Thursday, November 4, 2021

What kind of gifted person will you become?

What kind of gifted person do you want to be?

A strange question, I know. After all, we are who we are. We might relish the fruits of our powerful mind or creativity or intensity - or we might resent being gifted and view it as a burden. Either way, we are no more responsible for our intellectual strengths than for our eye color. Right?

Well... perhaps we do have some control. Many studies suggest that despite the heritability of intelligence, we all are affected by our environment: the impact of pollution, nutritionearly childhood deprivation, traumapoverty, and the quality of the education we received. Those lucky folks among us seem to have hit the lottery; a smooth, easy ride through childhood, the absence of trauma, and supportive, yet challenging families and teachers. The rest of us... well, we have struggled. Or our giftedness remained hidden. Or we never fully reached our potential.
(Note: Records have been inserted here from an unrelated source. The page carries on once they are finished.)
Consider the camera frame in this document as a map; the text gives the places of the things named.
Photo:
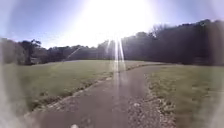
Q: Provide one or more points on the robot's own part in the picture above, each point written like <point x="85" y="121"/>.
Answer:
<point x="74" y="126"/>

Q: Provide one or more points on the green grass field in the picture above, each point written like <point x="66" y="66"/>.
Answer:
<point x="50" y="76"/>

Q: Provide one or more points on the grey gravel path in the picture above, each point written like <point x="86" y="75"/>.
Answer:
<point x="110" y="103"/>

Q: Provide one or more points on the green grass verge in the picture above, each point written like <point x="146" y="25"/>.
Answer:
<point x="190" y="90"/>

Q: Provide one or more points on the row of dark trees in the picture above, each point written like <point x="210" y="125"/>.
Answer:
<point x="173" y="46"/>

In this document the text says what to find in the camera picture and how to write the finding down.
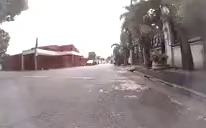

As a psychologist, writer, parent, and another fellow traveler along this life journey, I have encountered many gifted folks. Some enthusiastically embrace life, learning, and their amazing potential. Others suppress and hide their talents and abilities. Still, others feel bitter and angry over lost opportunities.

I have known gifted folks who:

  • Love life, and harness the power of their talents
  • Focus their careers toward something meaningful
  • Engage their empathy and heightened sensitivity in their interactions with those they love
  • Utilize their strong analytic thinking and strategic skills to solve problems and find solutions
  • Develop a curious, open-minded, receptive view of life, with an acceptance toward learning from whatever happens
  • Harbor anger, bitterness, and apathy due to mistreatment from parents, schools, or peers
  • Suppress their talents to please others; they avoid conflicts or competitive situations, or conform to cultural standards that frown upon expressing their abilities (e.g., due to gender, racial or cultural expectations or stereotypes)
  • Flee from challenging social situations where they feel misunderstood or socially inadequate
  • Refuse to push or challenge themselves and settle for a mediocre job/marriage/life circumstance
  • Avoid academic or career opportunities that are difficult, require effort, or where they might not immediately excel
  • Express impatience, cynicism, and frustration when peers, co-workers, or authority figures who are not as smart, quick, or as capable of complex thinking
  • Place excessive demands upon themselves to achieve perfection and always win or be the best
  • Avoid sharing their talents or successes with others to avoid the appearance of bragging
  • Feel despair because they did not achieve their vision of success - unable to appreciate what they have accomplished or feel gratitude for what is positive in their lives 
  • Swear upside and down that, no way are they gifted! (despite enormous evidence to the contrary)
  • Fear that others will be annoyed by their intensity or sensitivity
  • Utilize their smarts to cut corners, avoid responsibility, coast through school, and take the easy way out, even though this keeps them feeling bored and apathetic
  • Fear taking risks that might diminish what they have already accomplished 
  • Reluctant to try something unless they are already good at it
  • Feel like an imposter, despite successes; always alert for when their "real self" will be discovered

The list could go on. But the takeaway is that you, as a gifted person, are entitled to take charge of your life and utilize your talents and abilities. Your passionate engagement with what is interesting and meaningful is the best possible use of your inherent strengths. Even if you have endured trauma or a lackluster education. Even if you have been bullied or never feel quite like you fit in. Even if you make mistakes and are far from perfect. Regardless of whether you are 15 or 50 - you deserve to embrace your strengths and challenge yourself to expand your reach. 

Poet Mary Oliver's wonderful quote applies here: 

"Tell me, what is it you plan to do with your one wild and precious life?"

What will you do? What kind of gifted person will you become?